▸ **PROBLEM REQUIREMENTS**
Give the data again exactly, from its opening line through the line in which "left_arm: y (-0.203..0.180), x" appears.

▸ **Records excerpted from a collection**

_ _ _ _

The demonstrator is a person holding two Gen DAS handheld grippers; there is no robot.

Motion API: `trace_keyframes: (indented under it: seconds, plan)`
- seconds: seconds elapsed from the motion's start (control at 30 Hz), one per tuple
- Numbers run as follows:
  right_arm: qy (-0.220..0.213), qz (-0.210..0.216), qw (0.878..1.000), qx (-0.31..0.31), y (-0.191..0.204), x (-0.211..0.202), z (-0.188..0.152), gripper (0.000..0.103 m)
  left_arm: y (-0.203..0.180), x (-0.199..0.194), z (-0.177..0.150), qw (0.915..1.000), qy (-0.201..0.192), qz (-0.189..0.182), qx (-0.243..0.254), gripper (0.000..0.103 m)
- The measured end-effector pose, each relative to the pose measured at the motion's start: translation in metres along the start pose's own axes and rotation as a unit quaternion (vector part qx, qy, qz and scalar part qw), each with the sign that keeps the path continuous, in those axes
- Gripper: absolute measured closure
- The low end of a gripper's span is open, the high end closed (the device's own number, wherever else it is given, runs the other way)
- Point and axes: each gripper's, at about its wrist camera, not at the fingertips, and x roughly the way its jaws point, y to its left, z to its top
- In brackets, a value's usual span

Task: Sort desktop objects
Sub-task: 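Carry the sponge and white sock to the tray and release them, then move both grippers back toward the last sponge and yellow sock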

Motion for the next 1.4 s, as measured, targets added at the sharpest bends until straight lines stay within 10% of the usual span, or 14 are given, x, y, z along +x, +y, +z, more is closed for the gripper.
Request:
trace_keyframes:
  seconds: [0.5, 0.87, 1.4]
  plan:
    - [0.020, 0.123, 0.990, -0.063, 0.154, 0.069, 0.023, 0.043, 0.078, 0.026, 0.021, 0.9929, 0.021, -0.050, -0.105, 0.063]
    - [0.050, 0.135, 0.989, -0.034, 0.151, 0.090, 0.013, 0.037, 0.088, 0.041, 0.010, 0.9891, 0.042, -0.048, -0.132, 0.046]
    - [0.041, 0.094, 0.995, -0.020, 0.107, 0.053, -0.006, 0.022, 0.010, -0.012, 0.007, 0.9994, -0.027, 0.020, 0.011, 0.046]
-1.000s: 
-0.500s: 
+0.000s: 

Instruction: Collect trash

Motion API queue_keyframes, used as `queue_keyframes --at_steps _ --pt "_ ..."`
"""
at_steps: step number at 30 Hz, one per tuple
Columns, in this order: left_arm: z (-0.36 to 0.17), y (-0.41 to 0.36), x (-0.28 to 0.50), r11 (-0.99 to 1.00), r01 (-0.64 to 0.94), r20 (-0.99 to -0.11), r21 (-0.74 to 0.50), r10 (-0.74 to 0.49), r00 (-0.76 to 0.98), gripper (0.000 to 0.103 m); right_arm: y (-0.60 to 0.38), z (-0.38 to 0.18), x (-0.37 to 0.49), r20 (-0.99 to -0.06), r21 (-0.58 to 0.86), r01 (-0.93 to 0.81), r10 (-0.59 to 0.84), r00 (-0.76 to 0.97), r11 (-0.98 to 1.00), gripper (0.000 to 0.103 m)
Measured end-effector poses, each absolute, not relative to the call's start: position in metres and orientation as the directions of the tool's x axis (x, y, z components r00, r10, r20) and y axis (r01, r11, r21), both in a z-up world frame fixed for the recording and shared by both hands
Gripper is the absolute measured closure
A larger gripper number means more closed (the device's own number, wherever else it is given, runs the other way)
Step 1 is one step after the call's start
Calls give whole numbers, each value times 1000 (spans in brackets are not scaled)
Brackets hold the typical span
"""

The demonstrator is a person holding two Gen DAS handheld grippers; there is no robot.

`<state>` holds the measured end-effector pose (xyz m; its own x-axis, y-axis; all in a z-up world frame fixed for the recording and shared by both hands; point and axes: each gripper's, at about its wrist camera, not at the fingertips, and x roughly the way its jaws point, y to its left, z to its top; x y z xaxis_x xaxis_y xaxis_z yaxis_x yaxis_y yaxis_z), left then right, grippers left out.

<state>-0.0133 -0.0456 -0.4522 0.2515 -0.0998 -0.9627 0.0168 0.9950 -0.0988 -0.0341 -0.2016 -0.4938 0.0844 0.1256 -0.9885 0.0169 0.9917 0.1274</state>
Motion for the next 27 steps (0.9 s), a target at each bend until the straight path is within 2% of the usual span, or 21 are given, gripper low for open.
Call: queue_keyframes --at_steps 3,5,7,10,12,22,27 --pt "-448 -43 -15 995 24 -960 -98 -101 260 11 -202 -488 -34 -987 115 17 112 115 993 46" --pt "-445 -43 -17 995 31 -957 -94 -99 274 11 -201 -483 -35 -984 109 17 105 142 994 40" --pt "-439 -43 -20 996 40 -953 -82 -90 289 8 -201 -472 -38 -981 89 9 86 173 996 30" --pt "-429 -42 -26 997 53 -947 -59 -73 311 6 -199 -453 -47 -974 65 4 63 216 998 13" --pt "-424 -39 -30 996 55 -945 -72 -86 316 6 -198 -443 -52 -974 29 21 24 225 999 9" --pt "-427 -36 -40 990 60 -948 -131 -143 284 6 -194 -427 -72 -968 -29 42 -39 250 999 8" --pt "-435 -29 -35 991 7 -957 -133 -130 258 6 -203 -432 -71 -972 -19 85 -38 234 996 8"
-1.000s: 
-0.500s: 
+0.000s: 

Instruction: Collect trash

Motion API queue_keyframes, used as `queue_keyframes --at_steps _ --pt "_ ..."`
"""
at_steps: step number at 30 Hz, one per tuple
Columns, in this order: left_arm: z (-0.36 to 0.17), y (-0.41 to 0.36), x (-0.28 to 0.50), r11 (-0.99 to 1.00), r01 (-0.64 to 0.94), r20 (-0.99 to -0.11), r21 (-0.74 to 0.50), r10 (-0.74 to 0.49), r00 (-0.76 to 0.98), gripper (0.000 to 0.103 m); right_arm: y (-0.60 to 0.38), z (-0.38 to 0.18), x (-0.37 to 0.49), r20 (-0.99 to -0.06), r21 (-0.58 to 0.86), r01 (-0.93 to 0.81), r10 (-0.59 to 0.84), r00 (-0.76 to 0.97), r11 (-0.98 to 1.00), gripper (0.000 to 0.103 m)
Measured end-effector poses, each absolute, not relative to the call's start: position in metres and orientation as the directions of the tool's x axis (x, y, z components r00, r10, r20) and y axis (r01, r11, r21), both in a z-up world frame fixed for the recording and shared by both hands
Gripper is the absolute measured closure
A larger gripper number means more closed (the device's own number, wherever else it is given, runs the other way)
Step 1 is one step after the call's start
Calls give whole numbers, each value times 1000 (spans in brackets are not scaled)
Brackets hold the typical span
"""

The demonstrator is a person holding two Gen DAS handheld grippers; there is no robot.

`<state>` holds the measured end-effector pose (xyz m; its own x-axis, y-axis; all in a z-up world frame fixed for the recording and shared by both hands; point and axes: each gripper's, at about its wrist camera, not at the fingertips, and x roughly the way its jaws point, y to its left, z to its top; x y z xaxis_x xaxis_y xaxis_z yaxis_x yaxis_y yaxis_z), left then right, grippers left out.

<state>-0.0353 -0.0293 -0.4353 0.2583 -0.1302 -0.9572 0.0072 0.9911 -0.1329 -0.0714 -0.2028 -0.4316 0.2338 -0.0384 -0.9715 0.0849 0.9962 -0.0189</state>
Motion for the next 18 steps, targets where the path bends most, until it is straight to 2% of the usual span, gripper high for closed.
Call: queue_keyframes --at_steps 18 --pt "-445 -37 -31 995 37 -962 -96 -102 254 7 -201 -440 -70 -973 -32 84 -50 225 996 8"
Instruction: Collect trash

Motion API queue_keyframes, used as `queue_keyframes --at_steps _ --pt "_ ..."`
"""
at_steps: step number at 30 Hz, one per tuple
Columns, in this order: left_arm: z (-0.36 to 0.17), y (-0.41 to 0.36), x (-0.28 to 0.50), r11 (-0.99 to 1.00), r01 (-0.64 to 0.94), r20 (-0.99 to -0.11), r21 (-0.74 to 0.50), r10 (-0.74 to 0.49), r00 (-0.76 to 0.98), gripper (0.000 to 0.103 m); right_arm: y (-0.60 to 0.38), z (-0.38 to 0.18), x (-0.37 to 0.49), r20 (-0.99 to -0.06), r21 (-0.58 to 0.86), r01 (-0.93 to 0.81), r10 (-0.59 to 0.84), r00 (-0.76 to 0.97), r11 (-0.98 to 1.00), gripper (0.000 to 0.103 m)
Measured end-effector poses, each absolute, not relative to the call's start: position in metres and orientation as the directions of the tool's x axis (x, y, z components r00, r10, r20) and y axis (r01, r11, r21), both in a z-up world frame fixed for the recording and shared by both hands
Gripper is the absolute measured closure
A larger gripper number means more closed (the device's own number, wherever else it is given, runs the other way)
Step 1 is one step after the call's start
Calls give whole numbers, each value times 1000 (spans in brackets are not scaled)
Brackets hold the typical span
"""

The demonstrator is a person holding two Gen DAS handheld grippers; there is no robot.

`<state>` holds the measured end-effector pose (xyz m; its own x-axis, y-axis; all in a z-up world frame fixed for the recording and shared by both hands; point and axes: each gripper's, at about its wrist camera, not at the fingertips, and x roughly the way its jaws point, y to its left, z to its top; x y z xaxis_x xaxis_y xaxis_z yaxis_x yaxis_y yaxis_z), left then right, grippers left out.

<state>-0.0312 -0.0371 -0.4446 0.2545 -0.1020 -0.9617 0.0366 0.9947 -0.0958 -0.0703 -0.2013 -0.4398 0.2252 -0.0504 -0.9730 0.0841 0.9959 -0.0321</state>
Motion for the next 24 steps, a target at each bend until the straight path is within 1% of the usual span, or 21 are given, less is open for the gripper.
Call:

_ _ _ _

▸ **SOLUTION**
The demonstrator is a person holding two Gen DAS handheld grippers; there is no robot.

Motion API: `trace_keyframes: (indented under it: seconds, plan)`
- seconds: seconds elapsed from the motion's start (control at 30 Hz), one per tuple
- Numbers run as follows:
  right_arm: qy (-0.220..0.213), qz (-0.210..0.216), qw (0.878..1.000), qx (-0.31..0.31), y (-0.191..0.204), x (-0.211..0.202), z (-0.188..0.152), gripper (0.000..0.103 m)
  left_arm: y (-0.203..0.180), x (-0.199..0.194), z (-0.177..0.150), qw (0.915..1.000), qy (-0.201..0.192), qz (-0.189..0.182), qx (-0.243..0.254), gripper (0.000..0.103 m)

The exercise has been fully completed.